Die Jungen Grünen sehen ihre Initiative auch als Mittel gegen Stigmatisierung und Unwissen. Noch immer werden sexuell übertragbare Krankheiten tabuisiert, was Betroffene zusätzlich belaste. «So eine Infektion ist nicht nur ein Gesundheitsrisiko, sondern verursacht auch viel Leid, da diese Krankheiten immer noch sehr stigmatisiert sind. Für Betroffene kann das verheerend sein», warnt Eisenring. Die Jungen Grünen kritisieren, dass das Stadtparlament die Dringlichkeit des Problems nicht ausreichend erkannt habe. «Wir waren etwas schockiert, wie sehr die Problematik im St.Galler Stadtparlament unterschätzt wird und wie wenig Wissen die Parlamentarierinnen und Parlamentarier über STI’s haben. Das Ergebnis der Abstimmung im Stadtparlament hat uns aber nochmals zusätzliche Motivation und Kampfgeist verliehen», so Eisenring. Auch Müggler findet, dass viele politische Entscheidungsträger bei dieser Thematik noch Nachholbedarf haben. Denn nicht nur die Debatte im Stadtparlament, auch die initiale Reaktion des Stadtrates habe offengelegt, dass bei dieser Thematik nach wie vor viele Wissenslücken und Vorurteile vorhanden seien. «Es wird immer noch so argumentiert, als wären nur vereinzelte Gruppen – zum Beispiel homosexuelle Männer oder Sexarbeitende – von sexuell übertragbaren Krankheiten betroffen. Dass es ein gesamtgesellschaftliches Problem ist, wird oft ignoriert», sagt Müggler.

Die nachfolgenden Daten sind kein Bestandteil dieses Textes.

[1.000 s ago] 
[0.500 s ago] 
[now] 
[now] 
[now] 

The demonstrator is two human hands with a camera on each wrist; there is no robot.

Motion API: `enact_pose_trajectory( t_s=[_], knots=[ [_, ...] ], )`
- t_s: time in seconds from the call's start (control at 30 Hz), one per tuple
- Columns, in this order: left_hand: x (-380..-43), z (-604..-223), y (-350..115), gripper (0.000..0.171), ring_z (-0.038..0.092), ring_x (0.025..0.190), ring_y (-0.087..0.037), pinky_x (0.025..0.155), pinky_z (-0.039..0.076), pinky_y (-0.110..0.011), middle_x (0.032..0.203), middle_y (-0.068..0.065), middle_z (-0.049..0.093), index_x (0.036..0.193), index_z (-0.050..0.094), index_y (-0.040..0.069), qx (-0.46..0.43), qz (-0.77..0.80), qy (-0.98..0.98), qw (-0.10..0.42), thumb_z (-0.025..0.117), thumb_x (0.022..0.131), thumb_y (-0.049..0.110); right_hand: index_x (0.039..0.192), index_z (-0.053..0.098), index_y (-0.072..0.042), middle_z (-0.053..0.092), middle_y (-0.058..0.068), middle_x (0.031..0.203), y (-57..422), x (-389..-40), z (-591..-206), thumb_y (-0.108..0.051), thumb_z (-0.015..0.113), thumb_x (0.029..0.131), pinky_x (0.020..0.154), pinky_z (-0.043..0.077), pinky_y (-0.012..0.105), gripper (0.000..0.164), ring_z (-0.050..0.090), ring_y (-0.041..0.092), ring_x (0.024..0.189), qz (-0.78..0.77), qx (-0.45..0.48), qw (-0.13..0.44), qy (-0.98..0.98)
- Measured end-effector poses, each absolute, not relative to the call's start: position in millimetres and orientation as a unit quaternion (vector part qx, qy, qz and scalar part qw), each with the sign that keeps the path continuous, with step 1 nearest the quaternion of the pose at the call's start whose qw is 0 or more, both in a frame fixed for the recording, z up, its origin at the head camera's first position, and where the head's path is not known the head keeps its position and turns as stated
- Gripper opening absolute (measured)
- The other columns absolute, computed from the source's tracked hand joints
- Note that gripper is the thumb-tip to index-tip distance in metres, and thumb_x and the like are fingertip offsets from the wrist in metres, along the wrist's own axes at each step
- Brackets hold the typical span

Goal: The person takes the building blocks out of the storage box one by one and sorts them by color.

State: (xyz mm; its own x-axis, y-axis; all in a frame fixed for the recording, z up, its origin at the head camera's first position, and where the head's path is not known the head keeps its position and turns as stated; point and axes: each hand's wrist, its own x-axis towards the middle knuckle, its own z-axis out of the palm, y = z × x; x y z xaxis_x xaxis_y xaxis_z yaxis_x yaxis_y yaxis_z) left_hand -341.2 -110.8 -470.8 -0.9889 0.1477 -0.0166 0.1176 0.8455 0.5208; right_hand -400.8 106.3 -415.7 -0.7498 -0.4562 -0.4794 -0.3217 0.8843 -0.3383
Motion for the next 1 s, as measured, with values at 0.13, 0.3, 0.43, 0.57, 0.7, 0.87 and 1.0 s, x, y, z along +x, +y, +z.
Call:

Am 30. November wird die St.Galler Stimmbevölkerung über die Initiative «Sex? Aber Safe!» entscheiden. Eisenring und Müggler zeigen sich zuversichtlich. «Ich denke, wir haben Chancen. Ich glaube, dass die bürgerliche Mehrheit, die sich im Stadtparlament zu diesem Thema geäussert hat, nicht die Meinung der gesamten Bevölkerung widerspiegelt. Bei unseren Unterschriftensammlungen und in Gesprächen mit den Leuten haben wir fast ausschliesslich positive Rückmeldungen erhalten. Die Bevölkerung ist direkt betroffen und zeigt sich interessiert. Ich glaube, das sind gute Voraussetzungen», so Eisenring.